Saved data entries:
▬▬▬▬▬▬▬▬▬▬
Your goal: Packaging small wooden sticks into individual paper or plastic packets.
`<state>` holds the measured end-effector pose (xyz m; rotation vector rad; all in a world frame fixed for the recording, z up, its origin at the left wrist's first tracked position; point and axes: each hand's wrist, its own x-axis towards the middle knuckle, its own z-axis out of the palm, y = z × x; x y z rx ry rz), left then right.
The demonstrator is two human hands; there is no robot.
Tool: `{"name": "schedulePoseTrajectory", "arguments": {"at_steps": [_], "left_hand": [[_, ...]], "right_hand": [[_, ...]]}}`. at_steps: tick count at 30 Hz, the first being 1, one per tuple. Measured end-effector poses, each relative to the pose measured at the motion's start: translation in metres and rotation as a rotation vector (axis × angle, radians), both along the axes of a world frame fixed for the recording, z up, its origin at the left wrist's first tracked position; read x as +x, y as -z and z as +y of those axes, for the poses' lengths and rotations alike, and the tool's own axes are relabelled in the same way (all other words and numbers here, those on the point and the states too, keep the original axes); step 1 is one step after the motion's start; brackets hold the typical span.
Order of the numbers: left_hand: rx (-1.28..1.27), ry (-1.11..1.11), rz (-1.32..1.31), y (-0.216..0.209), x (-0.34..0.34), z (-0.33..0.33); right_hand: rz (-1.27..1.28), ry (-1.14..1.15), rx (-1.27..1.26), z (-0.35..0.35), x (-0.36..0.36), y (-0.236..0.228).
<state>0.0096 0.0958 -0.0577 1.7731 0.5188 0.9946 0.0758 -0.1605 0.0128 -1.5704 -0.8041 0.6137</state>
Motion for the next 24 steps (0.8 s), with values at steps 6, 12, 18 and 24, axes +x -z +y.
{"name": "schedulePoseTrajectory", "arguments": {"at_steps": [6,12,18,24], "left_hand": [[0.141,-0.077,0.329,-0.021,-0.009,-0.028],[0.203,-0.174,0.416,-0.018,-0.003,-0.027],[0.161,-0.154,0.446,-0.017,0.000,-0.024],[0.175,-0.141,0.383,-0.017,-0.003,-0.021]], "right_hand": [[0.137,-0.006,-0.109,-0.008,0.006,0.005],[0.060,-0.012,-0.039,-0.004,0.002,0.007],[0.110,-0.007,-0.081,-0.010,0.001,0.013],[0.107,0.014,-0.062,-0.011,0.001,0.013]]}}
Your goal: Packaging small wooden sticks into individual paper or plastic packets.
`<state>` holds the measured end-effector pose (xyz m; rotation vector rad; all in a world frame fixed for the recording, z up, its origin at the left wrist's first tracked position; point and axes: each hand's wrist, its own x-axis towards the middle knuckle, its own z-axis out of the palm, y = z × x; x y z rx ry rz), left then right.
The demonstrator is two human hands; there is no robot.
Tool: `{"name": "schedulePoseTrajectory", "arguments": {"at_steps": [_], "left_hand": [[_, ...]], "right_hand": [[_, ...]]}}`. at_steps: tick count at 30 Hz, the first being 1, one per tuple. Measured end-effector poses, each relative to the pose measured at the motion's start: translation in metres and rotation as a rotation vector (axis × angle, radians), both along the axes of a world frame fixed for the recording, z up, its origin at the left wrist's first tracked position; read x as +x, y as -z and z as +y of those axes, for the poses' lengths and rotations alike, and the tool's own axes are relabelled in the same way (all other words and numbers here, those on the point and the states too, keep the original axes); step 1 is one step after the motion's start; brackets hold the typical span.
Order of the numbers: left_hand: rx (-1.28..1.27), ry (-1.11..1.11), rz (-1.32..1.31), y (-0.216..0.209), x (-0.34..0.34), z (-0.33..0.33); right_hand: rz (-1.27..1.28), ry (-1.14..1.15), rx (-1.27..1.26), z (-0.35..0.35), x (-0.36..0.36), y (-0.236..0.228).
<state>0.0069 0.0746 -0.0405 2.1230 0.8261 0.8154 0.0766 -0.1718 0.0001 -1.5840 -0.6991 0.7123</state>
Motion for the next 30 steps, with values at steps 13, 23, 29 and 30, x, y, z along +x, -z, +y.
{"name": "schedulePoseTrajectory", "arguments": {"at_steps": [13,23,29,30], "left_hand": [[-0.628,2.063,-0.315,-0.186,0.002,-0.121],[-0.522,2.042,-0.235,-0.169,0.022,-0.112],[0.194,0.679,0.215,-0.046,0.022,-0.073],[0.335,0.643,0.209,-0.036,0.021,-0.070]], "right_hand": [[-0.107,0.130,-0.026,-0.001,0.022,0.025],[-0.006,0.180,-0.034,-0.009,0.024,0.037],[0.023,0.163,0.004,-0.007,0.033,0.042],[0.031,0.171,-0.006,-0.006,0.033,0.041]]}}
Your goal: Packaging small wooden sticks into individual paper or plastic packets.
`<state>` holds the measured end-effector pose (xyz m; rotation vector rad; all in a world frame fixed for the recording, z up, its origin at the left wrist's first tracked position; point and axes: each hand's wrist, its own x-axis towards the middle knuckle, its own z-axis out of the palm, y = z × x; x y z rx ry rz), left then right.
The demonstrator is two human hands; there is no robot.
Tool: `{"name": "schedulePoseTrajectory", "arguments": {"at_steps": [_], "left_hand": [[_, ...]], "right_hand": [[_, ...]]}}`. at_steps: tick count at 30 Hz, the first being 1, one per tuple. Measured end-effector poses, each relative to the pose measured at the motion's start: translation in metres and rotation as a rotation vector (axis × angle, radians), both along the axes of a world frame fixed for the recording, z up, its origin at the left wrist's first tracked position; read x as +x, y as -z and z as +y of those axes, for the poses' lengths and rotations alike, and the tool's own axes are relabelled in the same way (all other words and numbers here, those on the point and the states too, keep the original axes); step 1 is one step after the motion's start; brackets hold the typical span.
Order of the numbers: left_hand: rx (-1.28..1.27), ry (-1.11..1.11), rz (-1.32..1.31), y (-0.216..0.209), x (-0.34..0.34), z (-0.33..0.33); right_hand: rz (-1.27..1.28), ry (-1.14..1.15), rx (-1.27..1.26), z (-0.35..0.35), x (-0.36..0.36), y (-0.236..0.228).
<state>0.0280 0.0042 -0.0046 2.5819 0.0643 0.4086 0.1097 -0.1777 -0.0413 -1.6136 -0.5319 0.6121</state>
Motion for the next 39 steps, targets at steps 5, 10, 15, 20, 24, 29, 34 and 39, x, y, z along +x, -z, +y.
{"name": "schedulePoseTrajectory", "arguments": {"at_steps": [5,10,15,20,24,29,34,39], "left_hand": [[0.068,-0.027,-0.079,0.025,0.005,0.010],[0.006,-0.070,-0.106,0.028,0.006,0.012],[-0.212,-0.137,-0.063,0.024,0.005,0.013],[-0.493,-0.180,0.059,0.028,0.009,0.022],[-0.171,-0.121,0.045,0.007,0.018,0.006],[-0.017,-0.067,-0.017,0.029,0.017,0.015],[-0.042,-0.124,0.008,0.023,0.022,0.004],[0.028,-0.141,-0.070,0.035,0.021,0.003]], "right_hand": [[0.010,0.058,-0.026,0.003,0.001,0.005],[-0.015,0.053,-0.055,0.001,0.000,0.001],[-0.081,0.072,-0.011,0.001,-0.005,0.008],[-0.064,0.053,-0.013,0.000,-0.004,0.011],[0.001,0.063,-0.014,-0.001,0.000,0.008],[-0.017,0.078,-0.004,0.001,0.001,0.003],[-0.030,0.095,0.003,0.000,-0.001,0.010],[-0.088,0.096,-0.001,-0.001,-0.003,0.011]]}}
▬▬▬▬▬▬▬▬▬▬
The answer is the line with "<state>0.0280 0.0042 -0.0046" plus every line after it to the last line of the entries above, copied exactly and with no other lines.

<state>0.0280 0.0042 -0.0046 2.5819 0.0643 0.4086 0.1097 -0.1777 -0.0413 -1.6136 -0.5319 0.6121</state>
Motion for the next 39 steps, targets at steps 5, 10, 15, 20, 24, 29, 34 and 39, x, y, z along +x, -z, +y.
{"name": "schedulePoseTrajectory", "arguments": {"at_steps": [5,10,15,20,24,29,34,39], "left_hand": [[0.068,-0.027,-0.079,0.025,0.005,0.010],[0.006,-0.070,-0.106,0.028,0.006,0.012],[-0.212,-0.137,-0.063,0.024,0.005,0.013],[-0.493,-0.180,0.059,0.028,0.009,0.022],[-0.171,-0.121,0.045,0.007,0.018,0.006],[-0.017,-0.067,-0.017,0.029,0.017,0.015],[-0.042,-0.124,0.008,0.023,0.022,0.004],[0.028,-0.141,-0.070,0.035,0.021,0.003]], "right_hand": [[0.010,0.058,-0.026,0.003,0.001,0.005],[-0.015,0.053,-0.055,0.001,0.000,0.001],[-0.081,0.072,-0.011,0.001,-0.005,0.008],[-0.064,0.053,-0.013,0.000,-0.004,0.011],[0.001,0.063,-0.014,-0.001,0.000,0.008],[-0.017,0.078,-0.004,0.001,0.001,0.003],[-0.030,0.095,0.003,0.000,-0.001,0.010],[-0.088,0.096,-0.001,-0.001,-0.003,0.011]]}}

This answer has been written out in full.